La perizia su Di Lello affidata ad Ariatti

VASTO. La Corte d’appello dell’Aquila ha affidato a Renato Ariatti, noto psichiatra di Bologna (fu fra i consulenti di Anna Maria Franzoni), la perizia psichiatrica su Fabio Di Lello, il panettiere...

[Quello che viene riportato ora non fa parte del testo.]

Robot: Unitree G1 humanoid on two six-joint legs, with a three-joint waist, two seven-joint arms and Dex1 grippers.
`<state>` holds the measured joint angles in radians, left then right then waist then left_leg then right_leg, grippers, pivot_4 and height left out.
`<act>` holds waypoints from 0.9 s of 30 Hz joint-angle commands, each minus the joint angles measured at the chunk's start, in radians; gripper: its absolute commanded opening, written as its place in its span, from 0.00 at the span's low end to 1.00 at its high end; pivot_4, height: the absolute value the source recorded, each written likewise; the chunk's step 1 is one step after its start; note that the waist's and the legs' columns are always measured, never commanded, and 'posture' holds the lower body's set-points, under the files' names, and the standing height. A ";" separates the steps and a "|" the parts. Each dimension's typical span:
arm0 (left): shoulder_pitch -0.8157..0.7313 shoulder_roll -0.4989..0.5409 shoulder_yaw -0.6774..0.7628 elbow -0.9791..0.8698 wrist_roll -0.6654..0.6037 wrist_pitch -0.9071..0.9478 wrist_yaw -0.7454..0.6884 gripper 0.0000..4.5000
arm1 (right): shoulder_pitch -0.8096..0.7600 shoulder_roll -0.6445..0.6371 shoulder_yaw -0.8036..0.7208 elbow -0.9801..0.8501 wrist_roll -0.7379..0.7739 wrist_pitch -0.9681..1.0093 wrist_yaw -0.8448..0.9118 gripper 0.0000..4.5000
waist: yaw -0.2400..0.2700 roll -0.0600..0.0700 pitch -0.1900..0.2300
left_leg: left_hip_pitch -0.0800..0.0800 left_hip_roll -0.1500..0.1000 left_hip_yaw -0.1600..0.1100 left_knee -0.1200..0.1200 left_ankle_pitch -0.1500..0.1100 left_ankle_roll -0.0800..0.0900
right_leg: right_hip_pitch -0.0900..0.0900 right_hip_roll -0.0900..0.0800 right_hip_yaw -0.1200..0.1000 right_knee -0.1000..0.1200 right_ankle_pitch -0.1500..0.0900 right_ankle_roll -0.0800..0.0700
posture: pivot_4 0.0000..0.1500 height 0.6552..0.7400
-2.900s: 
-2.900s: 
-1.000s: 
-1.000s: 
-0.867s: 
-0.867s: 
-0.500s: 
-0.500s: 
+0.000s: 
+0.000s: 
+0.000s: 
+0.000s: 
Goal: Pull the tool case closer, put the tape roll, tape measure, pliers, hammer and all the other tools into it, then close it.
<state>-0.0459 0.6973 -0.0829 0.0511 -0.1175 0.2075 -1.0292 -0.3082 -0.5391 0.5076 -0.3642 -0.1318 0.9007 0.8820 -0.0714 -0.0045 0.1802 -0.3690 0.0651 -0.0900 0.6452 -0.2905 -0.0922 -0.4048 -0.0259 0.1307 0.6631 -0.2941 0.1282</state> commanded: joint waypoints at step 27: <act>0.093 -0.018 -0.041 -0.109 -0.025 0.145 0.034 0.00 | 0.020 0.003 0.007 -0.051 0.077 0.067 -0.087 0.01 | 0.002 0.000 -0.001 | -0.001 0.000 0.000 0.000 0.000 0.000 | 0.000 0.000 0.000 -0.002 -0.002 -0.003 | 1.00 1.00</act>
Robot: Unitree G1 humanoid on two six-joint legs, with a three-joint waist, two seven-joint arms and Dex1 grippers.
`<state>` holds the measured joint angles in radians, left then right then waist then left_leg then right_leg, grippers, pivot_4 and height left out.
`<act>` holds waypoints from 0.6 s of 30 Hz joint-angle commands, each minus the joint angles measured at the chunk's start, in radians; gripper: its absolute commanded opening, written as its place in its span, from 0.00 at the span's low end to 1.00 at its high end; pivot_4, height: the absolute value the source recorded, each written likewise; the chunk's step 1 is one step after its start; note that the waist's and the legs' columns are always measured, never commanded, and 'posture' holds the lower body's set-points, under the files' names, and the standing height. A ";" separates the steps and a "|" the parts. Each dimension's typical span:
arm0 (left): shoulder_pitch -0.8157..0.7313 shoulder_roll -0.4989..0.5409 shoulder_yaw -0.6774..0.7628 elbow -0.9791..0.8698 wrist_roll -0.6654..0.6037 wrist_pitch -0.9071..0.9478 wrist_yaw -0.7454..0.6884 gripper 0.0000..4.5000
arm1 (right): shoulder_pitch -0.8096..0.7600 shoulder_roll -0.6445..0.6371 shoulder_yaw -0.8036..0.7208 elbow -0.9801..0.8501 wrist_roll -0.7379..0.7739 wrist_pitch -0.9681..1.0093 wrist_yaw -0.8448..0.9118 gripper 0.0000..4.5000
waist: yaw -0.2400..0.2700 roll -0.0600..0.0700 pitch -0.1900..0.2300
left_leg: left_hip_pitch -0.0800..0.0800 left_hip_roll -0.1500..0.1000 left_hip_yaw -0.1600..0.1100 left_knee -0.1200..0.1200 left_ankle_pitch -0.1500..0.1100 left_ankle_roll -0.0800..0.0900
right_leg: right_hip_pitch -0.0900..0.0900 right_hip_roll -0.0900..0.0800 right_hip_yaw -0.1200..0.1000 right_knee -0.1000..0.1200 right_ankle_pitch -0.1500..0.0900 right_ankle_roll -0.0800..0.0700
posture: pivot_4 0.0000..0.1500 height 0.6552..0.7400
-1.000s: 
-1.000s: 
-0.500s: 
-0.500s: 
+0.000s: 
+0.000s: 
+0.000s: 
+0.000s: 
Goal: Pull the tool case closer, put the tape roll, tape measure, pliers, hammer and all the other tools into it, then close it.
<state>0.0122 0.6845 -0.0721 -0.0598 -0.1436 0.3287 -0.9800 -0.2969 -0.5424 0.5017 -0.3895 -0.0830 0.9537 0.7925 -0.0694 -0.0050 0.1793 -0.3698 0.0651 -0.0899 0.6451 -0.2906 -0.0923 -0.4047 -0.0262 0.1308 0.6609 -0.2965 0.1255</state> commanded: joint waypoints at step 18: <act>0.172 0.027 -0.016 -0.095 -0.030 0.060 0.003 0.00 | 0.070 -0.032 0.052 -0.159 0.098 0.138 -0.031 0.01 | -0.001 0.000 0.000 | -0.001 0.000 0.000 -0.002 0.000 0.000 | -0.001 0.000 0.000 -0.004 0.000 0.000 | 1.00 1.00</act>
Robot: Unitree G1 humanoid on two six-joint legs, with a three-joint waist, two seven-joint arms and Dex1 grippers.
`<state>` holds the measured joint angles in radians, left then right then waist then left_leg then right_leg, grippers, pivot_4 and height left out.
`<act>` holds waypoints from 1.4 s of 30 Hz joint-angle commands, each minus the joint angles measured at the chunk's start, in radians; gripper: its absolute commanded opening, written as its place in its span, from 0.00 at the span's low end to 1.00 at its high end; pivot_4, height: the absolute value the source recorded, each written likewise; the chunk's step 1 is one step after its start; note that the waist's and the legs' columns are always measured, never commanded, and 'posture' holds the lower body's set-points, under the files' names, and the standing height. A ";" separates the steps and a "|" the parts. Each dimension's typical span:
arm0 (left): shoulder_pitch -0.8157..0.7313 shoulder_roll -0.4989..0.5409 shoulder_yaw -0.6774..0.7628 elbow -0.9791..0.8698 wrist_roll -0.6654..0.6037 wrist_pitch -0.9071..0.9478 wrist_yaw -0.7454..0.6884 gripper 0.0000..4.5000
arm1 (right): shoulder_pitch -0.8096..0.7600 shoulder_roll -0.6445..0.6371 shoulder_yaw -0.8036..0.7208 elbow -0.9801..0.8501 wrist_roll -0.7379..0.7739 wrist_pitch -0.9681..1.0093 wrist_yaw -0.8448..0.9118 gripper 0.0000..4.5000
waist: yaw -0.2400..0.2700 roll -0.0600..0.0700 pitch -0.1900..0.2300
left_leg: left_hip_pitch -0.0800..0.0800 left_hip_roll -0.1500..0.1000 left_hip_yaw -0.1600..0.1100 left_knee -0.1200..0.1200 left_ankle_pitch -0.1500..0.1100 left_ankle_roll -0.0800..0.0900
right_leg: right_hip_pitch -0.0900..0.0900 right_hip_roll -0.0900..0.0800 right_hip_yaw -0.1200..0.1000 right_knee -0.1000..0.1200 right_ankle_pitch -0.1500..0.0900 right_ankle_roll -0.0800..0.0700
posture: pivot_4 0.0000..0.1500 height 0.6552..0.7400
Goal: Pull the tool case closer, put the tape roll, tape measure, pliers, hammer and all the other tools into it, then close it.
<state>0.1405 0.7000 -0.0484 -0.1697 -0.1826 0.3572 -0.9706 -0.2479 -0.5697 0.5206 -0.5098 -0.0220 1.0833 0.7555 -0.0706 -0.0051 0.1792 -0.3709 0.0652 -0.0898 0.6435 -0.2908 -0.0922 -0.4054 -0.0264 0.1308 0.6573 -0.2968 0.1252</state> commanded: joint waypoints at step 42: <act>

VASTO. La Corte d’appello dell’Aquila ha affidato a Renato Ariatti, noto psichiatra di Bologna (fu fra i consulenti di Anna Maria Franzoni), la perizia psichiatrica su Fabio Di Lello, il panettiere 34enne in carcere da un anno per aver ucciso Italo D’Elisa, 21 anni. Il consulente tecnico dovrà accertare la capacità di intendere e di volere dell’imputato. Il 24 maggio l’elaborato sarà depositato alla Corte e saranno discusse le conclusioni. Soddisfatti i legali della difesa, gli avvocati Giuliano Milia e Pierpaolo Andreoni. La perizia psichiatrica a giudizio dei difensori dell’imputato è un passaggio fondamentale. In primo grado non era stata accolta dalla Corte d’assise di Lanciano. Di Lello deve scontare una pena di 30 anni di reclusione. La Corte d’appello ha già preliminarmente acquisito la documentazione medica presentata dai difensori e ha poi ammesso la perizia psichiatrica che verrà fatta dal professore Ariatti, al fine di accertare la capacità d’intendere e di volere dell’imputato e i turbamenti che hanno stravolto la sua mente dopo la morte della moglie, Roberta Smargiassi. A rappresentare la pubblica accusa in appello c’è il procuratore capo di Vasto, Giampiero Di Florio. Le parti civili, i familiari di D’Elisa, sono assistiti dagli avvocati Pompeo Del Re e Gianrico Ranaldi. (p.c.)